En attendant, nous entendons dire que le président et le chef de l’exécutif travaillent avec deux équipes distinctes. Si tel est le cas, expliquez-nous en clairement la raison ? Sinon, s’il n’y a pas de ressentiment entre les deux, expliquez-le nous afin que ce soit clair pour tout le monde.”

Abdullah Abdullah :

“Donc vous me demandez de vous dire si c’est le cas ou si ce n’est pas le cas !”

Maria Sarsalari :

“Oui.”

Abdullah Abdullah :

“Bien, tout le monde attend du gouvernement d’union nationale de fonctionner correctement. Aussi, aujourd’hui, nous avons des discussions sur les différents sujets. Tout le monde souligne l’importance de l’unité au sein du gouvernement d’union nationale. La base du travail de ce gouvernement est l’accord qui a été signé avant le transfert de pouvoir et il n’y a pas d’alternatives pour le gouvernement d’union nationale.
Bien sûr, il ne peut être remplacé que lorsque la prochaine élection présidentielle se tiendra et tout le monde aura alors sa chance.
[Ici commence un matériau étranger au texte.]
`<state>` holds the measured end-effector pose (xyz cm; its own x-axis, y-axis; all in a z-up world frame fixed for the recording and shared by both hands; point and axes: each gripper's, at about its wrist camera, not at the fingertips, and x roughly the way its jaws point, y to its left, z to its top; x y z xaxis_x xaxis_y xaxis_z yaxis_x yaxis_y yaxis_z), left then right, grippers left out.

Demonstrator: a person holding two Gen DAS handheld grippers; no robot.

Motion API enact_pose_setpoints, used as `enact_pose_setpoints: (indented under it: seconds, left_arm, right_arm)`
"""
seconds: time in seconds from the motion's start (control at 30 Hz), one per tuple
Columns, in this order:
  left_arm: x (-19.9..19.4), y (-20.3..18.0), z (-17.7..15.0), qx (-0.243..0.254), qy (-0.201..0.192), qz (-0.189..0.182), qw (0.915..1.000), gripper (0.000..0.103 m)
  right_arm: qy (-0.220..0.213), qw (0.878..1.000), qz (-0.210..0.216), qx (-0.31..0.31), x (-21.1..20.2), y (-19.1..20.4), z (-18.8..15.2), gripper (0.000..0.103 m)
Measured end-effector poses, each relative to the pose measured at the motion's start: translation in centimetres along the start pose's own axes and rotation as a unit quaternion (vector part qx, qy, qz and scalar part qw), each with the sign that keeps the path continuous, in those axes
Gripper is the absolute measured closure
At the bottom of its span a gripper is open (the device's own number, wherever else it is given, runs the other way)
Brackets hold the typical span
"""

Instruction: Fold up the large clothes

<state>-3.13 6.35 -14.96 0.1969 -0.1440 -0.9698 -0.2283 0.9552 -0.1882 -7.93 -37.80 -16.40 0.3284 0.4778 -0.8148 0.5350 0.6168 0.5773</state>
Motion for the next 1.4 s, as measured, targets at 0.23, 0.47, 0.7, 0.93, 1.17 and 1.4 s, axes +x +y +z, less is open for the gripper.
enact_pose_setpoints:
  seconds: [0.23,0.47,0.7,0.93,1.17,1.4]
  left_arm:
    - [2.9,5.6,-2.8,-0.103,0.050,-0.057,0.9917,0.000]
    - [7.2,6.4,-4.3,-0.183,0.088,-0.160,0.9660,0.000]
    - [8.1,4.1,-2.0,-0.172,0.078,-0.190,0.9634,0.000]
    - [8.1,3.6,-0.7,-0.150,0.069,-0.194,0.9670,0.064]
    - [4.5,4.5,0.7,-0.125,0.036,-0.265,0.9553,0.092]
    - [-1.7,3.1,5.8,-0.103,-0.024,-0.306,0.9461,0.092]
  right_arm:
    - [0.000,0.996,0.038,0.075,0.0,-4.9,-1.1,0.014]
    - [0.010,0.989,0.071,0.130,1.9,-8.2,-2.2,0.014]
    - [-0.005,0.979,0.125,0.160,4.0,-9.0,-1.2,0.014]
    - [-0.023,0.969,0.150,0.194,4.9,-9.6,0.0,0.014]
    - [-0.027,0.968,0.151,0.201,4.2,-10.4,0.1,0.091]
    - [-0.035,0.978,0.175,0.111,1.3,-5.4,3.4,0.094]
Ce chemin reste toujours ouvert au peuple. La bonne chose dans un processus démocratique c’est que le peuple peut juger les gouvernements. Nous espérons que nous pouvons tous utiliser cette chance existante de la meilleure façon possible.”

Maria Sarsalari :

“Nous avons pu entendre qu’une part de l’aide apportée au gouvernement afghan a été accordée en échange du retour d’un grand nombre, plus de dix mille, de réfugiés afghans venus d’Europe .
Est-ce le cas ? Un tel accord existe t-il ?”

Abdullah Abdullah :

“Absolument pas !… Absolument pas ! Il n’y a aucun doute que la question des immigrants et des demandeurs d’asile en Europe est devenue un vrai problème pour l’Europe. Cela a été un sujet de discussion entre l’Afghanistan et l’Union Européenne. Mais ces discussions ont été menées séparément du calendrier ou des préparatifs de cette conférence de Bruxelles.”

Maria Sarsalari :

“La récente attaque des talibans à Kunduz inquiète à nouveau et a presque éclipsé la conférence. Où en sont les discussions de paix avec les talibans ? Un accord peut-il être trouvé avec eux comme il l’a été récemment avec le Hezb-i-Islami ?”

Abdullah Abdullah :

“Malheureusement, les talibans croient toujours en une victoire militaire alors que le gouvernement d’Afghanistan a laissé la porte ouverte à la paix et au dialogue. Mais, le principe de résoudre la question à travers le dialogue reste la position de base du gouvernement afghan.

Comme lors des négociations avec Gulbuddin Hekmatyar, qui a accepté la Constitution d’Afghanistan, abandonner la violence et couper les relations avec les groupes terroristes restent les mesures sans lesquelles la paix ne pourra se matérialiser.”

Maria Sarsalari :

“Dernière question: par rapport à la popularité qui est la votre, êtes-vous intéressé par une candidature aux prochaines élections ?”

Abdullah Abdullah :

“A ce stade, toute mon attention et mon énergie doivent être mis au service du peuple dans le cadre du gouvernement d’union nationale. Si l’on prend en considération le fait que les gens ont voté à la fois pour le président et pour moi, que les circonstances étaient telles que les votes ont été mis ensemble, par conséquent, nos efforts doivent être concentrés pour servir le peuple. Après, qui sait.”